As for exercise, right now it's what I can. No set routine just lots of movement. Today I detailed my entire apartment for an inspection. I was sweating from head to toe but everything was cleaned, from organized closets, baseboards, light fixtures, and every piece of laundry folded and put away. I'm trying to balance full time work and summer fun with my kids, so trekking another hour away from then to go to the gym seems selfish right now. Like I said, I'm only doing what I can to keep moving.
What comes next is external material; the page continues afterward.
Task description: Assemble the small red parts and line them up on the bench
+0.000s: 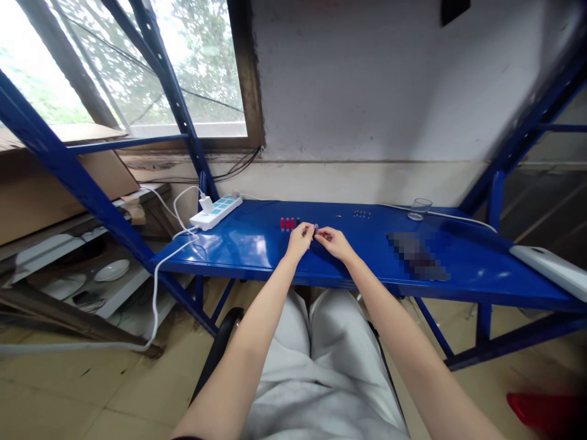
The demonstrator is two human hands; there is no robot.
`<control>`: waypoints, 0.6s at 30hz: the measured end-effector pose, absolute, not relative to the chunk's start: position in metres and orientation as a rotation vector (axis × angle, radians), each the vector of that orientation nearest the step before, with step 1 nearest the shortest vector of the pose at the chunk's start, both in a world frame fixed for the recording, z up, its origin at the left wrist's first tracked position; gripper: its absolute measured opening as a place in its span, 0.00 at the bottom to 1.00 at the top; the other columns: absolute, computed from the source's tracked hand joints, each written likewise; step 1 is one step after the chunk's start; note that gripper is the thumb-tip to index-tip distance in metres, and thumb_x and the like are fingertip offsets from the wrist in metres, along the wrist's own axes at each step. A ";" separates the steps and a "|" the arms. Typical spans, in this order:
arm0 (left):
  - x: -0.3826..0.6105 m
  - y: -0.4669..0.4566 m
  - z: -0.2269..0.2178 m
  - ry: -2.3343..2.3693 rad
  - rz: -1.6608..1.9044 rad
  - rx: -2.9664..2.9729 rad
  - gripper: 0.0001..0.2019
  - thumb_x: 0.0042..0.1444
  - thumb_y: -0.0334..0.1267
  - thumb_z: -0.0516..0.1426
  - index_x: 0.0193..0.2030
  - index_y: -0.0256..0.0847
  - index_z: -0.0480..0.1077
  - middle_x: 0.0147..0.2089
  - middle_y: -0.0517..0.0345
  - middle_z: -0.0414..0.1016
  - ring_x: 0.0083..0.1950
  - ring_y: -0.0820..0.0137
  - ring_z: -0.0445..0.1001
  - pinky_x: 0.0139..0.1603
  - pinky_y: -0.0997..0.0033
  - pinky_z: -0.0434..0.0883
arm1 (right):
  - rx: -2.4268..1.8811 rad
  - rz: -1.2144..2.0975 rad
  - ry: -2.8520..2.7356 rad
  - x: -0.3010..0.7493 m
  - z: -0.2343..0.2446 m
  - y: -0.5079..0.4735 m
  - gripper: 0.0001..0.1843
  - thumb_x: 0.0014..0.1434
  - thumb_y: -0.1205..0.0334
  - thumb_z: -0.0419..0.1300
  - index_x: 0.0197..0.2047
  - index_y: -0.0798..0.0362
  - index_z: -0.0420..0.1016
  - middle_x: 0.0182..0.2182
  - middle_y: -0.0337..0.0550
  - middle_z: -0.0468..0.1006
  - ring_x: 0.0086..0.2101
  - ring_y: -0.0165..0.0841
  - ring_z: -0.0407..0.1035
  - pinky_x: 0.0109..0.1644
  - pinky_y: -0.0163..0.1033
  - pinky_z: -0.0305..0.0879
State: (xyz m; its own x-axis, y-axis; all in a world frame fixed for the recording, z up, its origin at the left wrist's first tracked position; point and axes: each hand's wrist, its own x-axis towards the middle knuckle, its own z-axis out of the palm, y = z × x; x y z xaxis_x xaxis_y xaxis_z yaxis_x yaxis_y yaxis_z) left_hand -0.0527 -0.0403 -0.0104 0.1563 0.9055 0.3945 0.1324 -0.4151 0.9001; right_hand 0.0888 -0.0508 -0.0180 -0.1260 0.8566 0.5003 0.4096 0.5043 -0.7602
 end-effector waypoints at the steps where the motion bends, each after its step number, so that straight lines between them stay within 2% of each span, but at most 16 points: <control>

I'll keep a record of my efforts here and I hope to drop one plants size in this journey.
Wish me luck!
Saturday, March 17, 2012
March 17th
On Tuesday the 13th I bought a "perscribed" pair of insoles meant to help with fasciitus, the pain in my feet that has kept me from running for almost a year. I wore them in for two days before I decided to try a run with them. I went down to the 'ole Cyprus track and began my warm up. Some good tunes in my ears and one leasure lap behind me I start my run. I had in my mind that I'd only run the straights and walk the curves the way I started training two years ago but ended up whipping out a mile in about 15 minutes. Legs felt good, lungs and heart were still in great shape wondering why my legs couldn't keep up. Next went the test of how well I could walk on my feet afterwards. Needless to say, the insoles were amazing!! I could go dancing afterwards if I wanted to. I finally felt like there was a glimmer of hope in me actually running a half marathon someday soon.
So, I've set new goals, much like the goals I have achieved before. First: a timed 5k. Second: a strong 10k. Third: a succesful half marathon. Bonus: a Dirty Girl race somewhere in between. For the fun of it: a Ragnar with my sister.
Not running for a year broke my heart. I'd watch women running on the street and almost cry because I couldn't do that. Plantar Fasciitus is one of the most painful things I have ever experienced, and it's emotionally painful to feel like you aren't strong/healthy enough to walk on your own two feet. My foot injury was not because of my weight, even though it sure felt like it. I have flat feet and knocked knees. It was bound to happen no matter what my weight was. But, it's not going to keep me from running anymore!
I don't know how successful I will be at this, but over all, I'm just so happy to say that I can try.